Самый легкий выбор (СИ) - "Elle D."
Она была вдова, лишившаяся мужа четыре года назад, и, по слухам, лишь недавно сняла траур. Однако то ли скорбь всё ещё жила в её сердце, то ли сира Далнэ вообще не была склонна к чрезмерной вычурности, но одевалась и держалась она очень строго, с подчёркнутой простотой, и в то же время с безусловной элегантностью.

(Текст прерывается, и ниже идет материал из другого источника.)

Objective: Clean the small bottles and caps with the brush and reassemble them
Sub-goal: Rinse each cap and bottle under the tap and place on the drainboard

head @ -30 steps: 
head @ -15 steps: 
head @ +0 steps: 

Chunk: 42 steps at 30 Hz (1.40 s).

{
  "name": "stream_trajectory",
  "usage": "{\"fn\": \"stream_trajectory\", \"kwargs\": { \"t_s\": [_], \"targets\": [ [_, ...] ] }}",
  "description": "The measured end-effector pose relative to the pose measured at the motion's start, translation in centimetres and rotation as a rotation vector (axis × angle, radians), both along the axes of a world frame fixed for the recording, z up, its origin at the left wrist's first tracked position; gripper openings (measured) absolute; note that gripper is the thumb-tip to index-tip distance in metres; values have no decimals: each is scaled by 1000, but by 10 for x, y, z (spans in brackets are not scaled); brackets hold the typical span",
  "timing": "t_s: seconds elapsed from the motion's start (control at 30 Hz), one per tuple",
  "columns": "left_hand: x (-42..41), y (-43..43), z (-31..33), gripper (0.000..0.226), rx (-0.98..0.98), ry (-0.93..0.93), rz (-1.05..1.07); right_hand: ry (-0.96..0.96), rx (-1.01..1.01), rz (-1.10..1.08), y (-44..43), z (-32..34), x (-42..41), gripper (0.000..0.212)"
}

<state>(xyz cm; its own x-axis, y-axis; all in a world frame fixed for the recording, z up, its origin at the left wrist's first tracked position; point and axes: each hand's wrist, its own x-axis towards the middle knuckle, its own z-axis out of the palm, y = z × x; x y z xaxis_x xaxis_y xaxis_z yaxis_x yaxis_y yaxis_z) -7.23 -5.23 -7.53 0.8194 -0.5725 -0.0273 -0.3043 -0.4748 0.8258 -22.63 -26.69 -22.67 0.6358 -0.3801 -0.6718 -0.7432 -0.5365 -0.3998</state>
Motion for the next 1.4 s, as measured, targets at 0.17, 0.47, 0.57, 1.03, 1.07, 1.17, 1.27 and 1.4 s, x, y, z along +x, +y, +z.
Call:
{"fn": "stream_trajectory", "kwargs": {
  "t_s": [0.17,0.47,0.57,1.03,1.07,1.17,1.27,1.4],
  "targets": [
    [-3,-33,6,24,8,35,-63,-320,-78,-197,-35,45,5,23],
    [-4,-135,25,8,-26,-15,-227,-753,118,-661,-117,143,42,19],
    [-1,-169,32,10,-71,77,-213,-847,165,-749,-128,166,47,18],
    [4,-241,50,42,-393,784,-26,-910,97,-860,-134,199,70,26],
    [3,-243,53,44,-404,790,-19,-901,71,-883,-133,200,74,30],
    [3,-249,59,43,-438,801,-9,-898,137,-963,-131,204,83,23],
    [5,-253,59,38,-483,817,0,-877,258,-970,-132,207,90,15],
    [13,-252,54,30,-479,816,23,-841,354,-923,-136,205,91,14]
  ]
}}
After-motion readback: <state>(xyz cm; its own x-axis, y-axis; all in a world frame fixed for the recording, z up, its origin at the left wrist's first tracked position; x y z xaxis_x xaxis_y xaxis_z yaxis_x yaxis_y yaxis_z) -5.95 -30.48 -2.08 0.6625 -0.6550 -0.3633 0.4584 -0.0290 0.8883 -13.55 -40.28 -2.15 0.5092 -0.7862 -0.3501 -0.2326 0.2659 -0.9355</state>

Её дорожное платье, в котором она прибыла на встречу с самым завидным в Вальенской Империи женихом, было тёмного винного цвета и почти ничем не украшено, не считая узкой золотой тесьмы на рукавах и подоле. Роскошные чёрные волосы она носила заплетёнными в толстую тугую косу, уложенную на затылке. Уилл удивился, заметив это, потому что так носили волосы женщины в Хиллэсе, и ни у одной из вальенок он никогда не видел такой причёски - она была для здешних мест слишком скромна. Из украшений на сире Лусиане было только одно кольцо - печатка с гербом рода Далнэ, видимо, что-то значившая для неё. Она была очень высока ростом, намного выше Уилла и лишь немного ниже своего будущего супруга - и это тоже выглядело очень странно, особенно когда они шли рядом и он держал её руку, спокойно, но совершенно неподвижно лежавшую в его ладони.
Уилл не знал, что думать. Конечно, скоропалительных выводов делать не следовало - он совершенно ничего не знал об этой женщине, кроме того, что она не бывала в Сиане ни разу за последние пятнадцать лет. Возможно, это была одна из причин, почему Риверте в конце концов остановил свой выбор именно на ней, знатной, но не особенно богатой вдове, единственная дочь которой находилась в монастыре и готовилась принять постриг. Стало быть, заключил Уилл, сира Лусиана очень набожна - ведь лишь истово верующая мать согласится отдать своё дитя на вечное служение господу нашему. Уилл помнил, что его собственная мать, наравне с отцом, противилась желанию сына отправиться в монастырь. Сира Лусиана была, должно быть, и в самом деле строгой и истово верующей особой - и это опять-таки поднимало вопрос, почему Риверте, с его неодолимым отвращением к тем, кого он называл "святошами", выбрал именно её.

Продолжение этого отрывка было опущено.